**Recorded data:**

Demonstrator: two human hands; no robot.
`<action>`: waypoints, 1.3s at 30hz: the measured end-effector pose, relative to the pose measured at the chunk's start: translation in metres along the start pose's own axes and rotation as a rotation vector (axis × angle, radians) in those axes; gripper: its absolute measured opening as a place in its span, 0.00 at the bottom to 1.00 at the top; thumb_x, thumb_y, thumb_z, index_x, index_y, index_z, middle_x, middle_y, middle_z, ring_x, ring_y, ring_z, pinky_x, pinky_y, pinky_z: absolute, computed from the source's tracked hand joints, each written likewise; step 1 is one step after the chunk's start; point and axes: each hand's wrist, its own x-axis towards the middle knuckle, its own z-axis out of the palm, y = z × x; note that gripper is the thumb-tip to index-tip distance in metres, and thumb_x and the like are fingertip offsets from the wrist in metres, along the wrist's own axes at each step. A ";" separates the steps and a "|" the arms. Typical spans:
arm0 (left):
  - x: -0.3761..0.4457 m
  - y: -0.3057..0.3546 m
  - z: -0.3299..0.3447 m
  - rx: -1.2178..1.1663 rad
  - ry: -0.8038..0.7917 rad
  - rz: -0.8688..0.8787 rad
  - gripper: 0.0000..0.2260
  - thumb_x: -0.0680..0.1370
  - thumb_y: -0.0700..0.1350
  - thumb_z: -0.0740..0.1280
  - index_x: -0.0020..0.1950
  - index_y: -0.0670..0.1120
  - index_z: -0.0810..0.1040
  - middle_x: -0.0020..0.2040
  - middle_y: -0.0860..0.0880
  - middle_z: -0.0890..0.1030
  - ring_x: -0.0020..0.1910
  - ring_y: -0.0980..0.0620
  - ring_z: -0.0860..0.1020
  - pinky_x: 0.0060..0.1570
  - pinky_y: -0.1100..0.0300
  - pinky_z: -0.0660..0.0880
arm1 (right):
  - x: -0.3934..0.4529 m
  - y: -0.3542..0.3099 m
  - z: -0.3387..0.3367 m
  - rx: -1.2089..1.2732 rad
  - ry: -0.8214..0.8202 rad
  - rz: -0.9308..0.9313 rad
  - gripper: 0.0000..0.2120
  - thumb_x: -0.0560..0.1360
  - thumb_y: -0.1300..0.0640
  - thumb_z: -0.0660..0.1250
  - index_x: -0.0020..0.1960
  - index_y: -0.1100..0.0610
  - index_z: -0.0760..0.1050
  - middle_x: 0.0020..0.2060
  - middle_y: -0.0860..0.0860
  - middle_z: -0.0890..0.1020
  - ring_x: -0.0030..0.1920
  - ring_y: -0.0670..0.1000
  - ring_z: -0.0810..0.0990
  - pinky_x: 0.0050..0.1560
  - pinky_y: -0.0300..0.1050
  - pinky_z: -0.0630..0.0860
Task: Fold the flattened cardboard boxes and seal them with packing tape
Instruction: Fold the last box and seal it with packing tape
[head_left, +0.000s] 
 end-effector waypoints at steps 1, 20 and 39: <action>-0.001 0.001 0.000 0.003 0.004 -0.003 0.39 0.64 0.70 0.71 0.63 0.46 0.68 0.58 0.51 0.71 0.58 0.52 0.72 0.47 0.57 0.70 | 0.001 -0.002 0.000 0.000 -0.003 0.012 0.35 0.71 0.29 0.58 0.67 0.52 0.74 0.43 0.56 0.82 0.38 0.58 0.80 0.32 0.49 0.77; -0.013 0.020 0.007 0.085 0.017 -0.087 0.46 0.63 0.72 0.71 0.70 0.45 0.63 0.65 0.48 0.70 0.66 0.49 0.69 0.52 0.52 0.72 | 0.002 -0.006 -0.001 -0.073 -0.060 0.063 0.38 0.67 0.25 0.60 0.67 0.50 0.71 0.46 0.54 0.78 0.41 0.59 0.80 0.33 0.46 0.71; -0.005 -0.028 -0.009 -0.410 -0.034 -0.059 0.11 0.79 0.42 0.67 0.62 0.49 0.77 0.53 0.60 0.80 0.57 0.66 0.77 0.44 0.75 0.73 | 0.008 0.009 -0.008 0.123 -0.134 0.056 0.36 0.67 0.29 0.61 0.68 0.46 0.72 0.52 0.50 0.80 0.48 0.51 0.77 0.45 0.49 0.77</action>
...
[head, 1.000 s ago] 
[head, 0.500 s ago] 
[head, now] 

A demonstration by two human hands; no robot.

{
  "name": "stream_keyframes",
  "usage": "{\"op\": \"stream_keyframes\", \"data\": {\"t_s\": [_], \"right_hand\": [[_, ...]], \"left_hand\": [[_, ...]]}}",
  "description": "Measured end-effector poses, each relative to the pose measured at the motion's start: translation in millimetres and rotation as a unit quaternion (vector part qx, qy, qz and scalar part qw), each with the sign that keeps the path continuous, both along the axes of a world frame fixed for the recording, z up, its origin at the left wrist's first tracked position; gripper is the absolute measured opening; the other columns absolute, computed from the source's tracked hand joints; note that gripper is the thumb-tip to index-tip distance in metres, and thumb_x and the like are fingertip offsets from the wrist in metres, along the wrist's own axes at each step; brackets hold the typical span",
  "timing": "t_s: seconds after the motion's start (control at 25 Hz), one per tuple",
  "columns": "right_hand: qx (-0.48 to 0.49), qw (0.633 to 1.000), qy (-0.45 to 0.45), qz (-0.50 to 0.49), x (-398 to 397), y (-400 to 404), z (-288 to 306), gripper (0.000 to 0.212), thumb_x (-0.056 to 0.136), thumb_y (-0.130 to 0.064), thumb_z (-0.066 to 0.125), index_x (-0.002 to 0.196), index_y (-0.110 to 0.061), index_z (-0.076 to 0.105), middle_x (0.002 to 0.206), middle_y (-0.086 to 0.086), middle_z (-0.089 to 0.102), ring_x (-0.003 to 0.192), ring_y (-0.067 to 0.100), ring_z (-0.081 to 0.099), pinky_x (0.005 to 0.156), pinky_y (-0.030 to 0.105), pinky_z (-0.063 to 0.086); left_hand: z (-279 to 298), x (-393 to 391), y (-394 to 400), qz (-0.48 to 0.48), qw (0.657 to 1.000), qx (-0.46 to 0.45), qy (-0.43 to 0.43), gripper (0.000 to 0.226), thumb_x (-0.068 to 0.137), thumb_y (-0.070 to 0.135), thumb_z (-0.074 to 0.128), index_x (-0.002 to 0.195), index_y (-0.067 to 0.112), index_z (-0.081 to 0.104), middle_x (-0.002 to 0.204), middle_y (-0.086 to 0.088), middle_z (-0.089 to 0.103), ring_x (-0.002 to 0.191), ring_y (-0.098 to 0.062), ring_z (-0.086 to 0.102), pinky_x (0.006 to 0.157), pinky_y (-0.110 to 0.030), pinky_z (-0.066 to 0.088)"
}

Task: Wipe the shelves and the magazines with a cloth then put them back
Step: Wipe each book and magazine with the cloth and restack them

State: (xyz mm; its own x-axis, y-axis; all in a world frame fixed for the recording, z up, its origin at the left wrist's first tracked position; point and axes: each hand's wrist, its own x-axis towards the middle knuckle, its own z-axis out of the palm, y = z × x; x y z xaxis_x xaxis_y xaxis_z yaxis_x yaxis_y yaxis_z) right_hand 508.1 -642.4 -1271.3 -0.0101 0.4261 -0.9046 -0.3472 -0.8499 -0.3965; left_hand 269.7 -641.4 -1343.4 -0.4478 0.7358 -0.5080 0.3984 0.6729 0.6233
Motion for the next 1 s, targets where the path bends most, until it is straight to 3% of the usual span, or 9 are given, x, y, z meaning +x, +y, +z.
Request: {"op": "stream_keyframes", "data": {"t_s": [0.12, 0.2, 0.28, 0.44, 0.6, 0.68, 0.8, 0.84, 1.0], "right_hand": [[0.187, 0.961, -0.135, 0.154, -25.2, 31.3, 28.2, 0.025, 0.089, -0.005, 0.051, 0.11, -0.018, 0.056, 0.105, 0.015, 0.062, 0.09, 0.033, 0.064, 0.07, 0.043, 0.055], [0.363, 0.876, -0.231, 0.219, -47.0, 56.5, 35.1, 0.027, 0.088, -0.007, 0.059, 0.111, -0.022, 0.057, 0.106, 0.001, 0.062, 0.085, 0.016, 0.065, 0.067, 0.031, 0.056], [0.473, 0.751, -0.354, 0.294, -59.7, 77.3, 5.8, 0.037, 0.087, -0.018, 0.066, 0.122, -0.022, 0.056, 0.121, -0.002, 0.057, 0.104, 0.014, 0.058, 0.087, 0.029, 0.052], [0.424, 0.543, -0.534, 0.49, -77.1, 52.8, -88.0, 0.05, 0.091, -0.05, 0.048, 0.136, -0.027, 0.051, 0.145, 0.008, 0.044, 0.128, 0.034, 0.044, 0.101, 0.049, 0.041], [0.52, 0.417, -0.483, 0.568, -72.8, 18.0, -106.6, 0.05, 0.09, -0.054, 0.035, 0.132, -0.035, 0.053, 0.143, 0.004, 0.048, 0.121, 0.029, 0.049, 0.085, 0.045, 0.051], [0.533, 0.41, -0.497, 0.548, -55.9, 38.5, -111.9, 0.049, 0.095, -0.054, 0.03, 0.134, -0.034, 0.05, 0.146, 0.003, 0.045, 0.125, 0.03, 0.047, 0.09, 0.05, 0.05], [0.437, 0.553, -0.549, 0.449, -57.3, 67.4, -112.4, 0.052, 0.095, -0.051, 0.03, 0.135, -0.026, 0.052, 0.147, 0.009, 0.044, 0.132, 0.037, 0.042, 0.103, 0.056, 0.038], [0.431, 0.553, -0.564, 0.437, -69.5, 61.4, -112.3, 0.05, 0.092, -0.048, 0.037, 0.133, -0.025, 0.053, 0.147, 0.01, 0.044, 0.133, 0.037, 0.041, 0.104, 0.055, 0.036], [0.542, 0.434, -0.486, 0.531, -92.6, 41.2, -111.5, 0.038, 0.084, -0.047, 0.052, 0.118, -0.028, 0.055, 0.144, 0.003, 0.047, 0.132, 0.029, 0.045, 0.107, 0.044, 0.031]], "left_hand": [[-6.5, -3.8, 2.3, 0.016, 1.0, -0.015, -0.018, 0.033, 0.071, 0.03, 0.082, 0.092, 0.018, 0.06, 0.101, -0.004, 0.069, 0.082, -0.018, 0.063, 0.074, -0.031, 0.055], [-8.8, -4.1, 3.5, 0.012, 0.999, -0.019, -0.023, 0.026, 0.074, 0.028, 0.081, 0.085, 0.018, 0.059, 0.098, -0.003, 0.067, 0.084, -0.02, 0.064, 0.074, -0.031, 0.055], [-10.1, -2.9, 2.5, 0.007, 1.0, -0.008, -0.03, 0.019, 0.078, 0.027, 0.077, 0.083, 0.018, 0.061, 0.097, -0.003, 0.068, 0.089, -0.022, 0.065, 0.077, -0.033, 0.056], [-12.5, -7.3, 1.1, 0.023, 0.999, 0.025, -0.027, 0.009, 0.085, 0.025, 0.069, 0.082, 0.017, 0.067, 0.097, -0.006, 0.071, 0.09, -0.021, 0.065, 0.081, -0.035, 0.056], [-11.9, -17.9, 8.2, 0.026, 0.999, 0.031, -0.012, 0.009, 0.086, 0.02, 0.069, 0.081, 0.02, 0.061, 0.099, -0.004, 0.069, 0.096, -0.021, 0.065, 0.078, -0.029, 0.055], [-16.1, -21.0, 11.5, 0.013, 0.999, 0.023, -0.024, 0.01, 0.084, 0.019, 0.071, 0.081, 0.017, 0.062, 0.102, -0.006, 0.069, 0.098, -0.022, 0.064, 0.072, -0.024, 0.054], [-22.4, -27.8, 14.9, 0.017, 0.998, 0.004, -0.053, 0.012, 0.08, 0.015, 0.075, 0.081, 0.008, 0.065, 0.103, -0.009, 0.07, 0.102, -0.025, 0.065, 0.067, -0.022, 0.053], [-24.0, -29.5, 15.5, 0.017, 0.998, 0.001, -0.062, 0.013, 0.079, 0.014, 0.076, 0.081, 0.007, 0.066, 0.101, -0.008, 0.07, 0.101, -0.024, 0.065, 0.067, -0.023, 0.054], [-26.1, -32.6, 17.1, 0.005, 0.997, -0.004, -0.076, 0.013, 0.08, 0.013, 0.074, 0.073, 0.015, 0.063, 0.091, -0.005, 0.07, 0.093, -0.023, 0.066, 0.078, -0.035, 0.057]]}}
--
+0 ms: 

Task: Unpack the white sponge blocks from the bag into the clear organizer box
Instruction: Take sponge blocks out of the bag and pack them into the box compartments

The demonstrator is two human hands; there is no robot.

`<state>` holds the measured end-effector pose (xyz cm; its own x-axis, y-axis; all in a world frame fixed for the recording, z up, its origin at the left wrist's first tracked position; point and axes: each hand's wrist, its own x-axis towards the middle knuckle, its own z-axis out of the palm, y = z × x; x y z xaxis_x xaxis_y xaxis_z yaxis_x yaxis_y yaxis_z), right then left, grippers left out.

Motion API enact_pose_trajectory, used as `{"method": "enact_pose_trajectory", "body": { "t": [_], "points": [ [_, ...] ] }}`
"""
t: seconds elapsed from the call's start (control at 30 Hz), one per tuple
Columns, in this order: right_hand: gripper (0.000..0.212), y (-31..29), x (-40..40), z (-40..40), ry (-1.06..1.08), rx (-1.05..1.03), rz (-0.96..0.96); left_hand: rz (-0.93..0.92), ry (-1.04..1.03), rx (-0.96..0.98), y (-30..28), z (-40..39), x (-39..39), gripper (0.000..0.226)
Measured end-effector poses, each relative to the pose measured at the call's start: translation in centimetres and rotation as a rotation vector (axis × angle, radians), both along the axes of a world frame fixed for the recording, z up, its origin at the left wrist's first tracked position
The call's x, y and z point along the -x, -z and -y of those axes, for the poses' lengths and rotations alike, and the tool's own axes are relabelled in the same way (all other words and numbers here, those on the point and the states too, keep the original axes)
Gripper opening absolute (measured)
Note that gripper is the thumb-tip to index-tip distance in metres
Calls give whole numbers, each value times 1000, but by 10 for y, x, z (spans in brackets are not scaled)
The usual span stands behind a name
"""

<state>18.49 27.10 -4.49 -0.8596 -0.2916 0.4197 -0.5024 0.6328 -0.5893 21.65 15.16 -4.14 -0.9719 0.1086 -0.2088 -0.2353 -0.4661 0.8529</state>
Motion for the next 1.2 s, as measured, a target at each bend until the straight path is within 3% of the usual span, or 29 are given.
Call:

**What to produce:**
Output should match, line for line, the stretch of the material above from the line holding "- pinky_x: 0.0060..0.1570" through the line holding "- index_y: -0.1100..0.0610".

**Final answer:**
  - pinky_x: 0.0060..0.1570
  - pinky_y: -0.1100..0.0300
  - pinky_z: -0.0660..0.0880
arm1 (right):
  - x: -0.3934..0.4529 m
  - y: -0.3542..0.3099 m
  - z: -0.3387..0.3367 m
  - rx: -1.2089..1.2732 rad
  - ry: -0.8214..0.8202 rad
  - rz: -0.9308..0.9313 rad
  - gripper: 0.0000..0.2120
  - thumb_x: -0.0560..0.1360
  - thumb_y: -0.1300..0.0640
  - thumb_z: -0.0660..0.1250
  - index_x: -0.0020..0.1960
  - index_y: -0.1100..0.0610

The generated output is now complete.